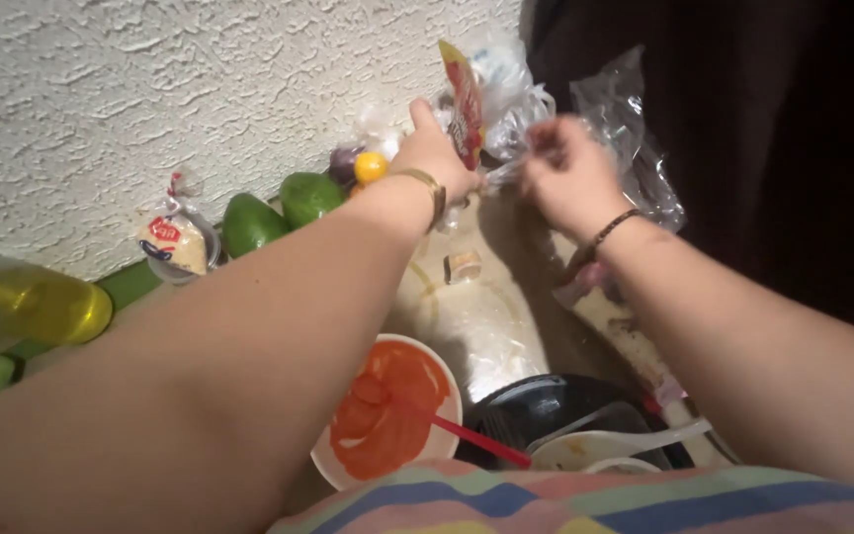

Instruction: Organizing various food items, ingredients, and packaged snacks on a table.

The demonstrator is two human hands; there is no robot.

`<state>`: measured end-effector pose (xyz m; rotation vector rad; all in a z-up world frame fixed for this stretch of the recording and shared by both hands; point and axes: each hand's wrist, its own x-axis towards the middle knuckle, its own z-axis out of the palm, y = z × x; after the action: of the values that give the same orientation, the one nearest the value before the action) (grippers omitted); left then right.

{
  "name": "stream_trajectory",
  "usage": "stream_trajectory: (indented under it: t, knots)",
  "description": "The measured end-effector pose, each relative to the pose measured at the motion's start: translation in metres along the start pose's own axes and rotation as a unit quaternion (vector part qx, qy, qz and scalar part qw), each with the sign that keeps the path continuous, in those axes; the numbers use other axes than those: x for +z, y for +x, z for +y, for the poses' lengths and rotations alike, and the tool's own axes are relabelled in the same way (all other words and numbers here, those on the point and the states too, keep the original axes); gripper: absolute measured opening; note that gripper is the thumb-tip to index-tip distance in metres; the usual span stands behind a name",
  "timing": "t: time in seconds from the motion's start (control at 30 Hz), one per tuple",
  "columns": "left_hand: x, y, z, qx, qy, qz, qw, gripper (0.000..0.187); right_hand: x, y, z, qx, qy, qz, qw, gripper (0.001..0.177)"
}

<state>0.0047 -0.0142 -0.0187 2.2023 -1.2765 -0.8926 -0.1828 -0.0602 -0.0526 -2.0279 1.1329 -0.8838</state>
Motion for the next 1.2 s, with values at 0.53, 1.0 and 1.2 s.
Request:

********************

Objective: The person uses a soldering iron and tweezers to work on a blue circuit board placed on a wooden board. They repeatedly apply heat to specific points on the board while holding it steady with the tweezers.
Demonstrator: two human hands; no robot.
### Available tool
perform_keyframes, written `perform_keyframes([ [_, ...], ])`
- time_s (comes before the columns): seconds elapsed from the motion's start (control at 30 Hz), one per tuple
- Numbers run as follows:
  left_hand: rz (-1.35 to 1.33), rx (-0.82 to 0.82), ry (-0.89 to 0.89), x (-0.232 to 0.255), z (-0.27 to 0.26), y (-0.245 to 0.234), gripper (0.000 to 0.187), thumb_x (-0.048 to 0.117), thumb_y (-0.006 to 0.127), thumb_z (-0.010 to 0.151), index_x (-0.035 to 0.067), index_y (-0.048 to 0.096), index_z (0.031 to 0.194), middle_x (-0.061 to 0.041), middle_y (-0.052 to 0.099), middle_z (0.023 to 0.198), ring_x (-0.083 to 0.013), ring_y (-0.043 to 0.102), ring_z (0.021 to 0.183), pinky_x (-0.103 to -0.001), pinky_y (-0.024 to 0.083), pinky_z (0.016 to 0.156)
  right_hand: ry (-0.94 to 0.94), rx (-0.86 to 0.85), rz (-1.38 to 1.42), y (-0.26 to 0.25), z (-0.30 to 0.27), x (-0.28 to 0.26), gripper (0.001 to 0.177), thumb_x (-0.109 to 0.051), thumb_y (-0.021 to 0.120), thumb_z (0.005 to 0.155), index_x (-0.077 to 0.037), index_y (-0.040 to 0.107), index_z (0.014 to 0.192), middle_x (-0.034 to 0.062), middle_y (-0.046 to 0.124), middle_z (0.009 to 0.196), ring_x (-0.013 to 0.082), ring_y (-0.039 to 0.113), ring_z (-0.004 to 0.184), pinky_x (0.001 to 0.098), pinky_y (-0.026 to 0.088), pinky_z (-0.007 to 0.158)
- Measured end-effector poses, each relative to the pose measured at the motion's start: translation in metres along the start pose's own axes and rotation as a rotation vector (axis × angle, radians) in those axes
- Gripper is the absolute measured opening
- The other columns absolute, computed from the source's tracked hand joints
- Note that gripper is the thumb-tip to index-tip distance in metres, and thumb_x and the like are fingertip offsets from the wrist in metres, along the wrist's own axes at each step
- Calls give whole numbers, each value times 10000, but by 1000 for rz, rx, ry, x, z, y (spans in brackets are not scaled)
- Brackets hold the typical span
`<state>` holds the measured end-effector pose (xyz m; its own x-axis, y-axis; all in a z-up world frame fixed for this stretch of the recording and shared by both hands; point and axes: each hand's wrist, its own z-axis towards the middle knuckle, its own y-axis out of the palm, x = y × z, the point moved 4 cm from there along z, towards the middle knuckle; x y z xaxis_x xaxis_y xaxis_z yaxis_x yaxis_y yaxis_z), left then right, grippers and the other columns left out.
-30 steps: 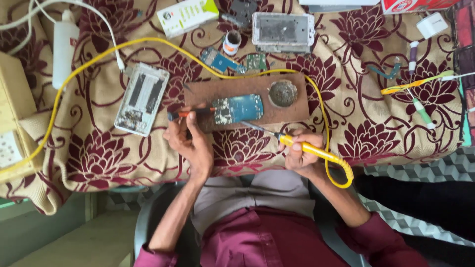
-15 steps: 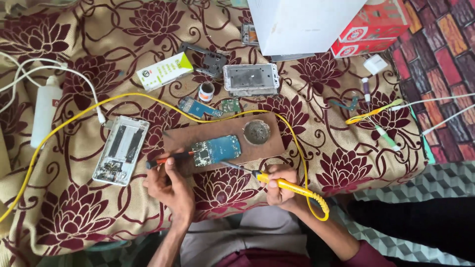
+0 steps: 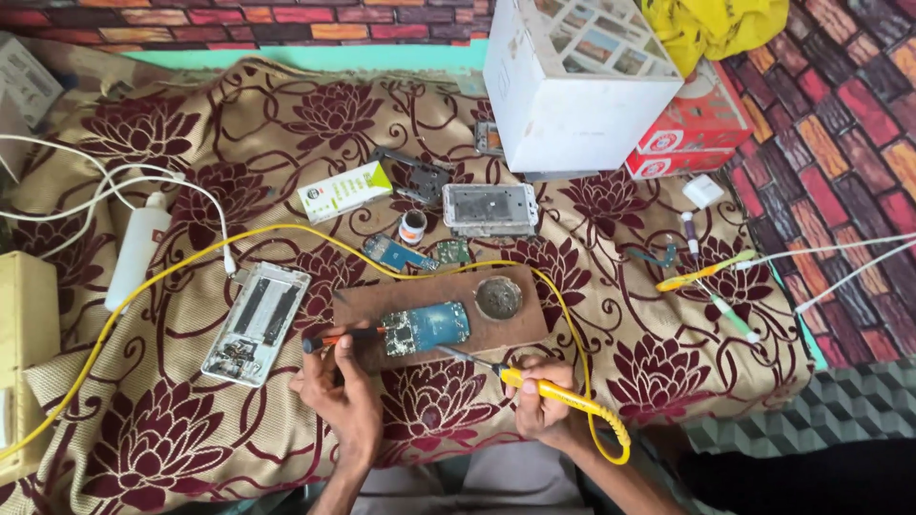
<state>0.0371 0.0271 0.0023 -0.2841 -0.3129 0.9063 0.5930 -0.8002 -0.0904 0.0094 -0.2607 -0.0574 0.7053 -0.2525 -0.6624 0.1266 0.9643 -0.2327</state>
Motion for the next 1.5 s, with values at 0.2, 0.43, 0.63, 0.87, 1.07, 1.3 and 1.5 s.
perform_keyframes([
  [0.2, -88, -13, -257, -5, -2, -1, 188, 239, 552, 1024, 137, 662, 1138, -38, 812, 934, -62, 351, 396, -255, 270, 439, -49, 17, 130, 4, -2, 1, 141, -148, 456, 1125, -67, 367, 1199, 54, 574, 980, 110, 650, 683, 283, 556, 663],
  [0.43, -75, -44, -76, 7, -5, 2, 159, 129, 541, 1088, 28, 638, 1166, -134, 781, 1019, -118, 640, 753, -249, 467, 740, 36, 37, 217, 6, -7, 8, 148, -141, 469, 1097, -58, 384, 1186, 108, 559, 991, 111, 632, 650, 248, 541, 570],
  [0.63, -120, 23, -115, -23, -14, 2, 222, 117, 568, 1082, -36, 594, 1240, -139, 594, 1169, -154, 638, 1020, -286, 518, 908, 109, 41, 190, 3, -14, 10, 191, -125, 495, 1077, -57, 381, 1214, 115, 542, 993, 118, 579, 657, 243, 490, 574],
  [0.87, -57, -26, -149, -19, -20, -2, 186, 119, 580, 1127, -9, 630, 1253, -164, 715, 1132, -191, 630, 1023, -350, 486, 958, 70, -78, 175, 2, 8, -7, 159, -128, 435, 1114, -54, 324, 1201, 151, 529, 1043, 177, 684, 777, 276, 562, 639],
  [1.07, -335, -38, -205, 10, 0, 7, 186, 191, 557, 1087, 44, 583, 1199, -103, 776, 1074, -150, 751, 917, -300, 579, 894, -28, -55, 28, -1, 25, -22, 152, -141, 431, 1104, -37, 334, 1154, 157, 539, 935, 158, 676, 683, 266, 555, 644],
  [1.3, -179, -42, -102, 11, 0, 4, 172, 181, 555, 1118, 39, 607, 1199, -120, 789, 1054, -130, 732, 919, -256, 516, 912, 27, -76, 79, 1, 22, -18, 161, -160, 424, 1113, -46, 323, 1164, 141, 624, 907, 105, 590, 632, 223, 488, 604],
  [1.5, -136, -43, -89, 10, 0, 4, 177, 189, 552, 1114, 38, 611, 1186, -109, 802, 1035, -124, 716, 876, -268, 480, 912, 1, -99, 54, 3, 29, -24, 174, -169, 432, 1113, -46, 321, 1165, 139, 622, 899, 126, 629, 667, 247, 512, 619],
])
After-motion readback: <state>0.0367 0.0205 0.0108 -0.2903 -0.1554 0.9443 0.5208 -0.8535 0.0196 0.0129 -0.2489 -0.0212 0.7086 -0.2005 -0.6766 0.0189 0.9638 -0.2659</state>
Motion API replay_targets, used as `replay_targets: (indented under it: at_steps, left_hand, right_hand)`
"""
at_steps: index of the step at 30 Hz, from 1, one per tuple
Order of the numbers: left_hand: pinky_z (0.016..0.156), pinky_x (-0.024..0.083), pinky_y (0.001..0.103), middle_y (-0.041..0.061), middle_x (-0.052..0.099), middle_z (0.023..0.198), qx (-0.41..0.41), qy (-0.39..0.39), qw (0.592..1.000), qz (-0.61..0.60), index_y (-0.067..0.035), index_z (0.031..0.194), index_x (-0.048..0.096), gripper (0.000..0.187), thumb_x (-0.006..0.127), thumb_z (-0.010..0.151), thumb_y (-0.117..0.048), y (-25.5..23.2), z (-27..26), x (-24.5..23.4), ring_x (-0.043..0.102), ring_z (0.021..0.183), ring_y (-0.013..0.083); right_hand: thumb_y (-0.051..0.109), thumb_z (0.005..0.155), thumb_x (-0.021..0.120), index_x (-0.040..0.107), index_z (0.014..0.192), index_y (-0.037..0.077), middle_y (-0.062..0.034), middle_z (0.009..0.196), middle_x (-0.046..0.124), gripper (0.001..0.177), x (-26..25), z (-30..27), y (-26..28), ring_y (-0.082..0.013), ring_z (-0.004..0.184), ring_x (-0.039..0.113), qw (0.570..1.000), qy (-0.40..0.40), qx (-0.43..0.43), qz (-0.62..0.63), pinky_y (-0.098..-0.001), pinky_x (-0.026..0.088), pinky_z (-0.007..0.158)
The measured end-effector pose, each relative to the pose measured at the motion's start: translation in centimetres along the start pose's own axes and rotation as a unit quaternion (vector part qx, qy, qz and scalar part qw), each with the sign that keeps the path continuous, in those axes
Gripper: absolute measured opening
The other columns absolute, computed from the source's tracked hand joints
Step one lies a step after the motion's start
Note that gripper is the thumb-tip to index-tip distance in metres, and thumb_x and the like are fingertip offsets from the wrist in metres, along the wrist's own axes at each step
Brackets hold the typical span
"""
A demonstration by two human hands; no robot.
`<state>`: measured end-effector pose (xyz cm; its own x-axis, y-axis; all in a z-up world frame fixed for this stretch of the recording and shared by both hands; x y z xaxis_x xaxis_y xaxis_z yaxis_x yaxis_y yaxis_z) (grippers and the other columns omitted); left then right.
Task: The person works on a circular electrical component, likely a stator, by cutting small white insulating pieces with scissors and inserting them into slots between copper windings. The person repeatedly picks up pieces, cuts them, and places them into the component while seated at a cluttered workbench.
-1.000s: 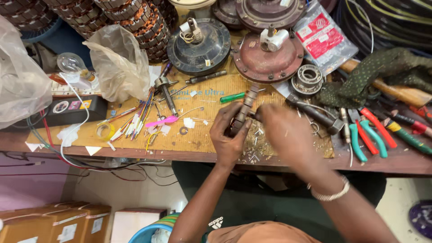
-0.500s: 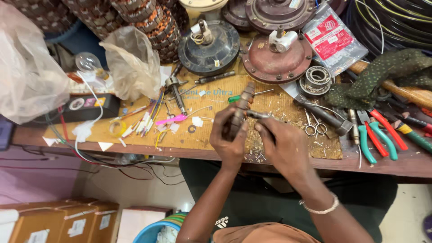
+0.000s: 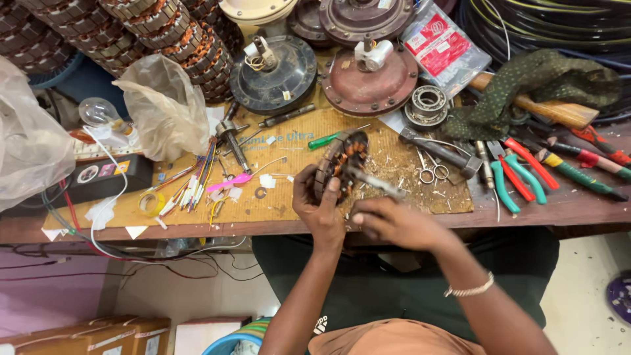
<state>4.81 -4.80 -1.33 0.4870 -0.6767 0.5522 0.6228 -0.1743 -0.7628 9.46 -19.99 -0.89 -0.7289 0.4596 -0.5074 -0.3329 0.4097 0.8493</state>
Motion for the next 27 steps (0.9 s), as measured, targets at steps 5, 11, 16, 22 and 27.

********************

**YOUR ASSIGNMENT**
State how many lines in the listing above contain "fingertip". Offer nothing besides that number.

**OUTPUT FOR THIS TASK**
2